- PROMPT
Please repeat, from the entries that follow, the lines from the one containing "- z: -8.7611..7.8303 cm" through the one containing "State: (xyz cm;" exactly, adding nothing.

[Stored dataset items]

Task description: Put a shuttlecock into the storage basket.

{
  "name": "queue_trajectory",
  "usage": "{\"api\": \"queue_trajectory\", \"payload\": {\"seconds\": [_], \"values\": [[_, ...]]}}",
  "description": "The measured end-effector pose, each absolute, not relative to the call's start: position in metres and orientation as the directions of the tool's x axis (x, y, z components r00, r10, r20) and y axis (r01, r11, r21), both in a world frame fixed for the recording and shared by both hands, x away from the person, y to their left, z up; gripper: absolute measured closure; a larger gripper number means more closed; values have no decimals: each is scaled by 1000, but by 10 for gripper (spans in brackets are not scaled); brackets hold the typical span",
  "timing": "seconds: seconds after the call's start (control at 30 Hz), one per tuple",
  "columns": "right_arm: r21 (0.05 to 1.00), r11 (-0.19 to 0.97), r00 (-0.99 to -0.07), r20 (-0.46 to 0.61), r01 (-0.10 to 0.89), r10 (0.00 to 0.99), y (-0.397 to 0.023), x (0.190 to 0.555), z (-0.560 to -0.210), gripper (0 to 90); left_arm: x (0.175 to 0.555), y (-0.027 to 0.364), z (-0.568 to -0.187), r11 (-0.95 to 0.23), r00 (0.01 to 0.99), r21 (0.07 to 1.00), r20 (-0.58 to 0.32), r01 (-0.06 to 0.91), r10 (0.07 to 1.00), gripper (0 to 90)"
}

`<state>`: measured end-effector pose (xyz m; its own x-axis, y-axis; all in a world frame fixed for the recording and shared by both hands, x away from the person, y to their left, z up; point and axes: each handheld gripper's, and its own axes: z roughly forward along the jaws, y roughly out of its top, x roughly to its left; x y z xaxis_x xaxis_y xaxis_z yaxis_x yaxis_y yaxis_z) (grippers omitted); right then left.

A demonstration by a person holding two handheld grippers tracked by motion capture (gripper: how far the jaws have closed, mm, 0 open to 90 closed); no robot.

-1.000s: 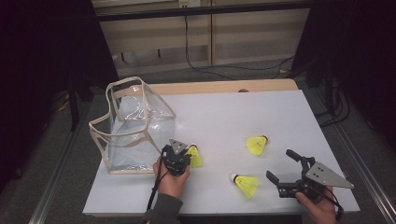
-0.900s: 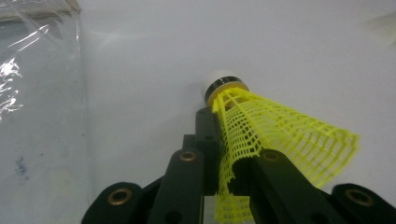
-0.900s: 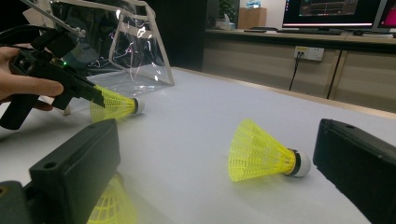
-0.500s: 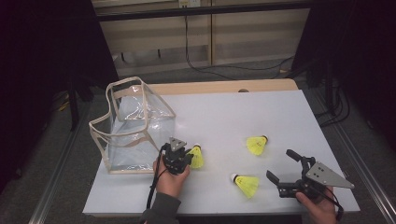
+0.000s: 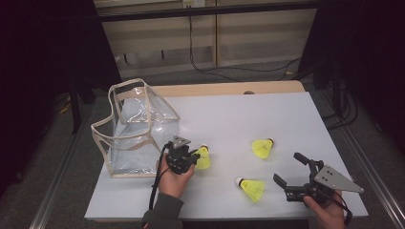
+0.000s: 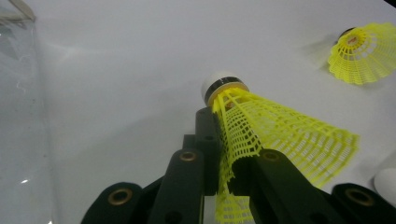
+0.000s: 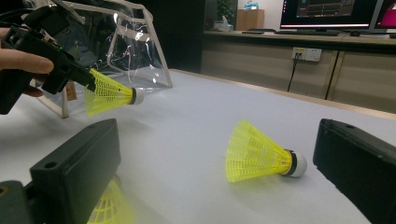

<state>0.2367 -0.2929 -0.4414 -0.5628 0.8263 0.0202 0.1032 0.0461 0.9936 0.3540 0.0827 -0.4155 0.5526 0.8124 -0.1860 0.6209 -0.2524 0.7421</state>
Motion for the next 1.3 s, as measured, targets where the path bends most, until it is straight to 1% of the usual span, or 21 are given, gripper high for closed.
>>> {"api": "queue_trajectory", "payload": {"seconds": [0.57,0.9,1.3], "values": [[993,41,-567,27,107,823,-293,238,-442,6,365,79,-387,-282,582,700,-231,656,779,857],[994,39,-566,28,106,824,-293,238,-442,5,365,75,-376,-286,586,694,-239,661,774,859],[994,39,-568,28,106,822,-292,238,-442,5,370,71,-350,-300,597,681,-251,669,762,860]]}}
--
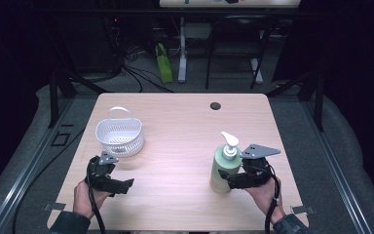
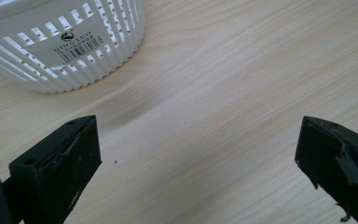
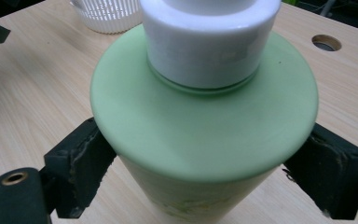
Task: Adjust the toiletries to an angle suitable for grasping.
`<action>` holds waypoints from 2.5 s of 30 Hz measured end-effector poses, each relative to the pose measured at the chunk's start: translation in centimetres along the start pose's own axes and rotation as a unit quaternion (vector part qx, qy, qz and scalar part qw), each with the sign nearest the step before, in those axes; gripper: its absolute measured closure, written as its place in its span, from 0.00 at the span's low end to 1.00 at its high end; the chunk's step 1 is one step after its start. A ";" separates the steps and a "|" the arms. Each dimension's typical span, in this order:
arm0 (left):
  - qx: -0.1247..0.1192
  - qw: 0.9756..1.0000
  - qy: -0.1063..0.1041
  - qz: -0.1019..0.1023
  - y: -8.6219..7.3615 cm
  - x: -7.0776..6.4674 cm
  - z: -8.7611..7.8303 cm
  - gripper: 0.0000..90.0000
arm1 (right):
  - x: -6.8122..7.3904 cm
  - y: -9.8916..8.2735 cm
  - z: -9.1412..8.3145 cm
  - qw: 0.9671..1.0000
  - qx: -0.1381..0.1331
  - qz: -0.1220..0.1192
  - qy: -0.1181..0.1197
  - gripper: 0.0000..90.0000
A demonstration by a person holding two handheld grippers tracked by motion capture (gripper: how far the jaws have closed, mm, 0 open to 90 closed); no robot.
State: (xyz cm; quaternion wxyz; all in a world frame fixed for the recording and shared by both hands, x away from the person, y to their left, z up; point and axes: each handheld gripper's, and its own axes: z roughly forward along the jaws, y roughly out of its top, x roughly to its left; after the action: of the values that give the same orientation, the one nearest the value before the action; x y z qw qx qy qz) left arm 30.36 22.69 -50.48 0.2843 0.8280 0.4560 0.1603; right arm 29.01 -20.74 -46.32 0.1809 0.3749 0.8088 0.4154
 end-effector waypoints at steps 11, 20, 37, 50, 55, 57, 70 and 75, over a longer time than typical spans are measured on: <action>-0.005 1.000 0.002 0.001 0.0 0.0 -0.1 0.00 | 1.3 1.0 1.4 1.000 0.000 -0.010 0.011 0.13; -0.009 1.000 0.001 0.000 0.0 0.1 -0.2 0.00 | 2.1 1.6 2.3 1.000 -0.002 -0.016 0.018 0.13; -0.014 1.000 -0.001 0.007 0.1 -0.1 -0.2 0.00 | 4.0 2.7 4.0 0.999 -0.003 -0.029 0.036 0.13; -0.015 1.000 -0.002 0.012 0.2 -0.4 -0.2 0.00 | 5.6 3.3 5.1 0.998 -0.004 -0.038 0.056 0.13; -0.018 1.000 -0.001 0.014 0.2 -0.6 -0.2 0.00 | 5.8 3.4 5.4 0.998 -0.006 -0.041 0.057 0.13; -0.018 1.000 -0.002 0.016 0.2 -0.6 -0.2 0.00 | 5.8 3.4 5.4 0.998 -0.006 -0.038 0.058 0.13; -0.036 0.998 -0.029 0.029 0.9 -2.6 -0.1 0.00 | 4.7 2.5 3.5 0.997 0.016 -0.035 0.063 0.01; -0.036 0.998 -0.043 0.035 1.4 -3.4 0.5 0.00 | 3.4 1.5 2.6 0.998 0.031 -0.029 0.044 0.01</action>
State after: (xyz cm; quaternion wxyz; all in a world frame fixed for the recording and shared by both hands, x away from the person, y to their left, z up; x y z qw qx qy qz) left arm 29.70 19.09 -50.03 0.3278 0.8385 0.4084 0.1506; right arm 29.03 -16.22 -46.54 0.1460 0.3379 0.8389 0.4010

- FINAL ANSWER
  - z: -8.7611..7.8303 cm
  - gripper: 0.0000..90.0000
arm1 (right):
  - x: -6.8122..7.3904 cm
  - y: -9.8916..8.2735 cm
  - z: -9.1412..8.3145 cm
  - qw: 0.9671..1.0000
  - qx: -0.1381..0.1331
  - qz: -0.1220..0.1192
  - qy: -0.1181..0.1197
  - gripper: 0.0000..90.0000
A demonstration by a person holding two handheld grippers tracked by motion capture (gripper: how far the jaws have closed, mm, 0 open to 90 closed); no robot.
State: (xyz cm; quaternion wxyz; all in a world frame fixed for the recording and shared by both hands, x away from the person, y to their left, z up; point and axes: each handheld gripper's, and its own axes: z roughly forward along the jaws, y roughly out of its top, x roughly to its left; after the action: of the values that give the same orientation, the one nearest the value before the action; x y z qw qx qy qz) left arm 30.36 22.69 -50.48 0.2843 0.8280 0.4560 0.1603; right arm 29.01 -20.74 -46.32 0.1809 0.3749 0.8088 0.4154

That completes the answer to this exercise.